#### Directions for this task
For the data below, give again exactly the lines from the one containing "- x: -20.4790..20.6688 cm" through the one containing "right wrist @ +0", both ends included, and no others.

#### Data for this task

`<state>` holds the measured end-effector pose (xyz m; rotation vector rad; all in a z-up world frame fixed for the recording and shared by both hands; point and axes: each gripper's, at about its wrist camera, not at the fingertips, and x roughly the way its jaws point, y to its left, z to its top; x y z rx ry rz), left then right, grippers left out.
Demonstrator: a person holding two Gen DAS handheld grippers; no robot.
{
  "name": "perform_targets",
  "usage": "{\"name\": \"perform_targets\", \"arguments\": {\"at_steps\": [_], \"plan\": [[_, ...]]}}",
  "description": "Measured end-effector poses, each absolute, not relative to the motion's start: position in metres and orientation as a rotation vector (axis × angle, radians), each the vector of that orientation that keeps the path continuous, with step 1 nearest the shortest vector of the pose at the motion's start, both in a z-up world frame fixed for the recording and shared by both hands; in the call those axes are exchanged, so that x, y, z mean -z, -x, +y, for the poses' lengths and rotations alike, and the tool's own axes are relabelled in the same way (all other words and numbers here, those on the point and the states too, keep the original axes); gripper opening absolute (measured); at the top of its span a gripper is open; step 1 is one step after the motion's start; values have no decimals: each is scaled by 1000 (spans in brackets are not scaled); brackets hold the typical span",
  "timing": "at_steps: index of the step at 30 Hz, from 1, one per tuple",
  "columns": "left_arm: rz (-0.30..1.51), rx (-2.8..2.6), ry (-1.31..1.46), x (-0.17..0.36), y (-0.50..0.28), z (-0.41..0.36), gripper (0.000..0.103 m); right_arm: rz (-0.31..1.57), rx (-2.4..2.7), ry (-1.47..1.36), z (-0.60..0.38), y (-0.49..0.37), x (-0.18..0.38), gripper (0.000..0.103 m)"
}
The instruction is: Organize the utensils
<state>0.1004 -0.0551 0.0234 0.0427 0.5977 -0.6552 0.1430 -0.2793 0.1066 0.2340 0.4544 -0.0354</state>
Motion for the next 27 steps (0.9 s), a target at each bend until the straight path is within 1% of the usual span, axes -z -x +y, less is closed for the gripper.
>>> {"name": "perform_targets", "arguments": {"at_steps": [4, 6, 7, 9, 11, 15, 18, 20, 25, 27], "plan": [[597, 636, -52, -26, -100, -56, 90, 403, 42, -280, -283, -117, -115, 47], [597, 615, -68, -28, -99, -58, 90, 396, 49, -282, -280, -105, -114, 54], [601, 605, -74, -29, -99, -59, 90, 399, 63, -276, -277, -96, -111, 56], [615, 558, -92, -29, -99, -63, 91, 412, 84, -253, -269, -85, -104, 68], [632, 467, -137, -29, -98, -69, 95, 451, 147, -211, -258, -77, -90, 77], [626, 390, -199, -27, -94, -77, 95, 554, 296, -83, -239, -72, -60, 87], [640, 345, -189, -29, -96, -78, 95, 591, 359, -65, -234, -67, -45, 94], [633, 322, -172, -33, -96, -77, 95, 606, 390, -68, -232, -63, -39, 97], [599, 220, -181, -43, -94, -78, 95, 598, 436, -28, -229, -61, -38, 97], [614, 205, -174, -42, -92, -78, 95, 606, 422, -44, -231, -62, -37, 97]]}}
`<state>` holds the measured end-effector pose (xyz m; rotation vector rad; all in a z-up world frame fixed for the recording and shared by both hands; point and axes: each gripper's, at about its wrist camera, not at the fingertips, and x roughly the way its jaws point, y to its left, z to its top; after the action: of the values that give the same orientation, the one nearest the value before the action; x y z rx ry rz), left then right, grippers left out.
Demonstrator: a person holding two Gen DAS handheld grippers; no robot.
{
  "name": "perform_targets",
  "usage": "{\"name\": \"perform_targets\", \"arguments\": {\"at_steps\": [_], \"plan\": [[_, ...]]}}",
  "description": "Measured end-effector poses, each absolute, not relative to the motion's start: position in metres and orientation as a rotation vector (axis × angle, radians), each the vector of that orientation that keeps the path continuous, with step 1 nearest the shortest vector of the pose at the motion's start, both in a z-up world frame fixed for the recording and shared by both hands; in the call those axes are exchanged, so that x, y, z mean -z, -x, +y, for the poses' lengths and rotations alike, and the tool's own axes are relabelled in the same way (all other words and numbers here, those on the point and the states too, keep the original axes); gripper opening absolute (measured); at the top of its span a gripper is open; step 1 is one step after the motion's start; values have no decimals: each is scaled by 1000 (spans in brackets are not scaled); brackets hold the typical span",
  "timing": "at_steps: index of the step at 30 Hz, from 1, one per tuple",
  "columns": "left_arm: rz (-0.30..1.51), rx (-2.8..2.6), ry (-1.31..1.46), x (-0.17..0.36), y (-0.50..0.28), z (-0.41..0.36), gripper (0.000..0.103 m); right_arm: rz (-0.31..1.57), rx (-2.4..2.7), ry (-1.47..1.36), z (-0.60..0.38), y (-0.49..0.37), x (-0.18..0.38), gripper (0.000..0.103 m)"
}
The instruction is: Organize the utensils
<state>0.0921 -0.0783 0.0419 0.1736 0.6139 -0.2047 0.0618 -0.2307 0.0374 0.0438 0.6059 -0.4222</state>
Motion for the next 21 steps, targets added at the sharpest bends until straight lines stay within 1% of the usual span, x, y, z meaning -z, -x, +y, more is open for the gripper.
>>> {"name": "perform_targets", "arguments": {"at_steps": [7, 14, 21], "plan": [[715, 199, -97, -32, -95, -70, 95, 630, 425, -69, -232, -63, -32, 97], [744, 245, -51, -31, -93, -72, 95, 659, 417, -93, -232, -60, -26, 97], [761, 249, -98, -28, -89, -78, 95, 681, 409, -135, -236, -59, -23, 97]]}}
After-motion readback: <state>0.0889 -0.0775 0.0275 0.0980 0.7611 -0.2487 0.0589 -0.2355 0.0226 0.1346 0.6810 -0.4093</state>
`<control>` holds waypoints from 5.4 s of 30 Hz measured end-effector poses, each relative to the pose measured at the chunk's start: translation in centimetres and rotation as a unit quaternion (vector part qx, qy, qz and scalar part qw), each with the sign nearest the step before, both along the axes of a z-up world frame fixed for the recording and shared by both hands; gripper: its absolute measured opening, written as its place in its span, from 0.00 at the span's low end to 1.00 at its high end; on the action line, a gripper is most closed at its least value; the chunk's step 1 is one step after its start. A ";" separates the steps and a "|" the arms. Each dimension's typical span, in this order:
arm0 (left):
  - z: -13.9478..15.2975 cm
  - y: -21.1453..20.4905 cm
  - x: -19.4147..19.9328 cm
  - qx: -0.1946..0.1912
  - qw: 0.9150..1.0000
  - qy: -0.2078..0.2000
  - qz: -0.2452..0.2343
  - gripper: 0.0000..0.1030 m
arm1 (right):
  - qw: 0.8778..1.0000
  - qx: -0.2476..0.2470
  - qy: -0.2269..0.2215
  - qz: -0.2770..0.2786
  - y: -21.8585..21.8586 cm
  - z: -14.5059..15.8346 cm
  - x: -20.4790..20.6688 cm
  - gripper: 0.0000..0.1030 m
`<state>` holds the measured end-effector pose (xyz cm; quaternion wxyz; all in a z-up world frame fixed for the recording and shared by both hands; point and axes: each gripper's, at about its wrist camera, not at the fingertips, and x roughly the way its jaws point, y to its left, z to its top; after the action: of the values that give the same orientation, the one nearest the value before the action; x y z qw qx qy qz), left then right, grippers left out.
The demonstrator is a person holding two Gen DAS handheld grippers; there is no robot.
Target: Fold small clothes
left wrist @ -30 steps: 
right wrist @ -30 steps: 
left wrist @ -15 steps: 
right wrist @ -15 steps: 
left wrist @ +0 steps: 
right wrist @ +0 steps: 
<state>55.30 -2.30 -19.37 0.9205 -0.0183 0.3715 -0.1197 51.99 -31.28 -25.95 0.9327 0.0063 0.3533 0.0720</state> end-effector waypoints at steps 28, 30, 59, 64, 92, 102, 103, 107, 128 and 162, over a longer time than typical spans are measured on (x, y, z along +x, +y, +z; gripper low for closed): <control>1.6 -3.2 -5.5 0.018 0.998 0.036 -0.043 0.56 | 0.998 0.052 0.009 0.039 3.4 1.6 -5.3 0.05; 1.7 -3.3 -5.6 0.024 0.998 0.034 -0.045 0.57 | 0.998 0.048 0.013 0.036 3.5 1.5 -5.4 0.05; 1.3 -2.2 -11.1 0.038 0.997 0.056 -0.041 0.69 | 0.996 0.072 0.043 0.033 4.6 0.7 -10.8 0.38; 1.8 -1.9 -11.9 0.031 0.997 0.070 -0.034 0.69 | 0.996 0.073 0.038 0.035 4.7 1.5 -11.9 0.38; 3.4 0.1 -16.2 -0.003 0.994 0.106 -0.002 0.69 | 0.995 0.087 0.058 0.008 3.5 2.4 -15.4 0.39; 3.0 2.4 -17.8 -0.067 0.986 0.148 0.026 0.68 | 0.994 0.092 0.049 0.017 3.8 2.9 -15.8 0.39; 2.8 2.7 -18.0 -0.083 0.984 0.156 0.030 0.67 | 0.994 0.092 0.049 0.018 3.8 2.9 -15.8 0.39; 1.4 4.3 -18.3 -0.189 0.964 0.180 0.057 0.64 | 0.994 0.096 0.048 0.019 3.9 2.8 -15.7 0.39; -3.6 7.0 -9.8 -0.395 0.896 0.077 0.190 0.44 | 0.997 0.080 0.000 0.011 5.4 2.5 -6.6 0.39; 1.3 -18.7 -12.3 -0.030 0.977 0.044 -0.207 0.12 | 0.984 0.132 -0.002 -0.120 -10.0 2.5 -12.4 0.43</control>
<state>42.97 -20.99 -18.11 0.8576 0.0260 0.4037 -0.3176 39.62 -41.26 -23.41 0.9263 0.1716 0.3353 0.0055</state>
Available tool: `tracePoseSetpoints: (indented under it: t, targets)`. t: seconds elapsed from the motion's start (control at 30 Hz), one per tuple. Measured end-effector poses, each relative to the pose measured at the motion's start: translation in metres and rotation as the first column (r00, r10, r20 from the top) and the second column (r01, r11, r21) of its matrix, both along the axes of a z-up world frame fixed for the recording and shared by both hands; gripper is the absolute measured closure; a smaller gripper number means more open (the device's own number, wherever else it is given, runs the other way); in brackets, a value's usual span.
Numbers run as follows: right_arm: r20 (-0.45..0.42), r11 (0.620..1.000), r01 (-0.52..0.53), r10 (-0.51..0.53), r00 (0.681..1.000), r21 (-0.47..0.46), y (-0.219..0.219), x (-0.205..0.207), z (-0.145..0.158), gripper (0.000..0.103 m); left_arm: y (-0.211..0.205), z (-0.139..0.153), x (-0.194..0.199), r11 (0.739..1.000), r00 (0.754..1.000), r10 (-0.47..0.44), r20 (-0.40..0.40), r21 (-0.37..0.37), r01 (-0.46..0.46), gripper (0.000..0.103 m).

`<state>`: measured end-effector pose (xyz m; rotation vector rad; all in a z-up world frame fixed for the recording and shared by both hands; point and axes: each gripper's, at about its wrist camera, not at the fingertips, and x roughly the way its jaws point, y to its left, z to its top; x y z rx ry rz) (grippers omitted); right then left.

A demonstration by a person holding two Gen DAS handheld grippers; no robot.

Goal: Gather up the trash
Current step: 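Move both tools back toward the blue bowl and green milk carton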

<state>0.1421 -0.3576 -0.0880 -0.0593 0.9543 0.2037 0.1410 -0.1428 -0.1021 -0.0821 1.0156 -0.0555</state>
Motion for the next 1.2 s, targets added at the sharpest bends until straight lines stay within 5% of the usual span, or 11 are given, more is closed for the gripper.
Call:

#### Output of the exercise
  - x: -20.4790..20.6688 cm
  - gripper: 0.0000..0.1030 m
`<state>` holds the measured end-effector pose (xyz cm; quaternion wxyz; all in a z-up world frame fixed for the recording and shared by both hands; point and axes: each gripper's, at about its wrist camera, not at the fingertips, and x roughly the way its jaws point, y to its left, z to its top; after the action: of the values that give the same orientation, the one nearest the value before the action; x y z qw qx qy qz), left then right, grippers left out.
The demonstrator is a person holding two Gen DAS handheld grippers; there is no robot.
Target: Fold small clothes
left wrist @ -30 steps: 
right wrist @ -30 steps: 
left wrist @ -15 steps: 
right wrist @ -15 steps: 
left wrist @ +0 steps: 
right wrist @ +0 steps: 

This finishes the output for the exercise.